When you reach the line with "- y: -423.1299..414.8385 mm" in the data below, begin printing lines exactly, and stop once the line with "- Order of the" has been printed.

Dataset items
• • •

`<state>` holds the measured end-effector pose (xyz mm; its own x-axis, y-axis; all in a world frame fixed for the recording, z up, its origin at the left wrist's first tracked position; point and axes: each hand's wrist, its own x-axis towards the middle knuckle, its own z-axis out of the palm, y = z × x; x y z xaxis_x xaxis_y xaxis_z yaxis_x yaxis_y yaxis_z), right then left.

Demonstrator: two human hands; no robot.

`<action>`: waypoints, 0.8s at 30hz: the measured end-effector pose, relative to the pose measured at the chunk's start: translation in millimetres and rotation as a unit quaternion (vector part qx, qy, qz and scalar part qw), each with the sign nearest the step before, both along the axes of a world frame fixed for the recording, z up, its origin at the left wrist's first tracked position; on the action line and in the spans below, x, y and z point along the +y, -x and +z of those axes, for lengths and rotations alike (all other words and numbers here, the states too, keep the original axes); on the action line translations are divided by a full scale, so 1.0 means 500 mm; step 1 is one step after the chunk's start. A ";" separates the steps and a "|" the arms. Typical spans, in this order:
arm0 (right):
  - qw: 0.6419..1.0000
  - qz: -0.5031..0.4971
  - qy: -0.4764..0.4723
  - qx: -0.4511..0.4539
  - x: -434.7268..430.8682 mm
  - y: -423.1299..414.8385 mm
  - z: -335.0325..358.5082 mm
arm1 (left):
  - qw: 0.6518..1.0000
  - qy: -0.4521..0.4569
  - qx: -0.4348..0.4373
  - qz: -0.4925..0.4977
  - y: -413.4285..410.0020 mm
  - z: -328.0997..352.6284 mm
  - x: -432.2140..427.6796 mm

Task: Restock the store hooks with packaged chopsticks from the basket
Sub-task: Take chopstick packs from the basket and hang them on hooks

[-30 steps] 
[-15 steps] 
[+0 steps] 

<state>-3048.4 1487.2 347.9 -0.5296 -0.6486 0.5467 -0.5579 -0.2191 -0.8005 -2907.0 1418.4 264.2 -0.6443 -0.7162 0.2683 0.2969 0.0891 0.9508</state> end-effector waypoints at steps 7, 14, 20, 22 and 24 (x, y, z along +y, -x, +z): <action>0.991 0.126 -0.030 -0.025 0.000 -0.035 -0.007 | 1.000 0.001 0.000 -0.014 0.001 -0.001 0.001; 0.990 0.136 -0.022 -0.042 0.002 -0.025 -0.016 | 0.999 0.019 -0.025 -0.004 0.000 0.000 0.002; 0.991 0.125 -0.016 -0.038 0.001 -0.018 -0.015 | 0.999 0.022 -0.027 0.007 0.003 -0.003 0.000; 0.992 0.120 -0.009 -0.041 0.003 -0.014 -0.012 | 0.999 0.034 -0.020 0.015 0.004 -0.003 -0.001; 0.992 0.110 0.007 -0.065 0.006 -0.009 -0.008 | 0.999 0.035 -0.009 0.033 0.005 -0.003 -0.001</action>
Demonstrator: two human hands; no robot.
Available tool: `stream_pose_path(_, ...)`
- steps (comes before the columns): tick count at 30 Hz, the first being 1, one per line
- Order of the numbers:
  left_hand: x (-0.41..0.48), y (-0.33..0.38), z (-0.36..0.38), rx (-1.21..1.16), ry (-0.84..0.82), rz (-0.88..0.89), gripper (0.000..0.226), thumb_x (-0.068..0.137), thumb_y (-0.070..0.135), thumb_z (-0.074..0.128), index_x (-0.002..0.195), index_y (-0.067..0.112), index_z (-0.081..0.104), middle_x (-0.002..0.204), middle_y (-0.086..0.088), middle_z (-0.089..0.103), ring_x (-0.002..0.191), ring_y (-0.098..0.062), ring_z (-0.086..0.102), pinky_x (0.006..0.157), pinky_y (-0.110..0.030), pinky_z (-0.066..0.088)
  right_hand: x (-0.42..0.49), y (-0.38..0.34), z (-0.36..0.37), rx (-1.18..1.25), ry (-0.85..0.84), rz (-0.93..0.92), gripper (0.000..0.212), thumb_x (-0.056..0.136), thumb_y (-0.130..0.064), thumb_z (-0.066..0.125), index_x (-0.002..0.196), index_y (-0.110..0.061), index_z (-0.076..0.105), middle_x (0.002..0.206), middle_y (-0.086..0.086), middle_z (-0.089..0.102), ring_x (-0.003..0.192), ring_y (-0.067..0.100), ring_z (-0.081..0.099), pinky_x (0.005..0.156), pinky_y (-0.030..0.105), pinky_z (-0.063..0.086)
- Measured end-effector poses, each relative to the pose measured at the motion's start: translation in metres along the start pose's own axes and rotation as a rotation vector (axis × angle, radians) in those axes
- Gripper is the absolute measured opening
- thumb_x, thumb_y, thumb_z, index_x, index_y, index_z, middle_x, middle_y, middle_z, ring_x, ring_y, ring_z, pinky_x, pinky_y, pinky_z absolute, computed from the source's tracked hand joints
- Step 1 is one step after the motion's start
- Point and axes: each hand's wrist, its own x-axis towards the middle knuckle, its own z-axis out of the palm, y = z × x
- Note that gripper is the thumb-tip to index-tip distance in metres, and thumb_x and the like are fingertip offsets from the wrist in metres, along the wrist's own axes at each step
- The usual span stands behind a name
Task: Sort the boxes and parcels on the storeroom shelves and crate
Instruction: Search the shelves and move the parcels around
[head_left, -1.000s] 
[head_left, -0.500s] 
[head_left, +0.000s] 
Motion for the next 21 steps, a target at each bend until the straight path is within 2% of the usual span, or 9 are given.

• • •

Result of the task
  - y: -423.1299..414.8385 mm
  - z: -335.0325..358.5082 mm
arm1 (left):
  - qw: 0.6518..1.0000
  - qy: -0.4521..0.4569
  - qx: -0.4348..0.4373
  - qz: -0.4925..0.4977
  - y: -413.4285..410.0020 mm
  - z: -328.0997..352.6284 mm
  - x: -432.2140..427.6796 mm

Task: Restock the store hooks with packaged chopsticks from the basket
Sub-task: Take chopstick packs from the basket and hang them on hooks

[-30 steps] 
[-15 steps] 
[+0 steps] 

<state>-3048.4 1487.2 347.9 -0.5296 -0.6486 0.5467 -0.5579 -0.2191 -0.8005 -2907.0 1418.4 264.2 -0.6443 -0.7162 0.2683 0.2969 0.0891 0.9508</state> end-effector waypoints at steps 7, 14, 20, 22 and 24 (x, y, z along +y, -x, +z): <action>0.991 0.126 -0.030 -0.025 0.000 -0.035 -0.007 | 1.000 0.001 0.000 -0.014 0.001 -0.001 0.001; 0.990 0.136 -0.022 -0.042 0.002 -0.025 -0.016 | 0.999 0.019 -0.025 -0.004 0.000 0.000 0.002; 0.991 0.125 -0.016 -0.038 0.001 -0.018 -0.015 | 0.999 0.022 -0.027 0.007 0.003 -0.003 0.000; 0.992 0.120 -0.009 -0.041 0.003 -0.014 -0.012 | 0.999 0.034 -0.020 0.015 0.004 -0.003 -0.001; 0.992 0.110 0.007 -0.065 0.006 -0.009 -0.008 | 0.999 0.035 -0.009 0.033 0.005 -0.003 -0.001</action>
Demonstrator: two human hands; no robot.
Available tool: `stream_pose_path(_, ...)`
- steps (comes before the columns): tick count at 30 Hz, the first being 1, one per line
- Order of the numbers:

What came before makes up the full response.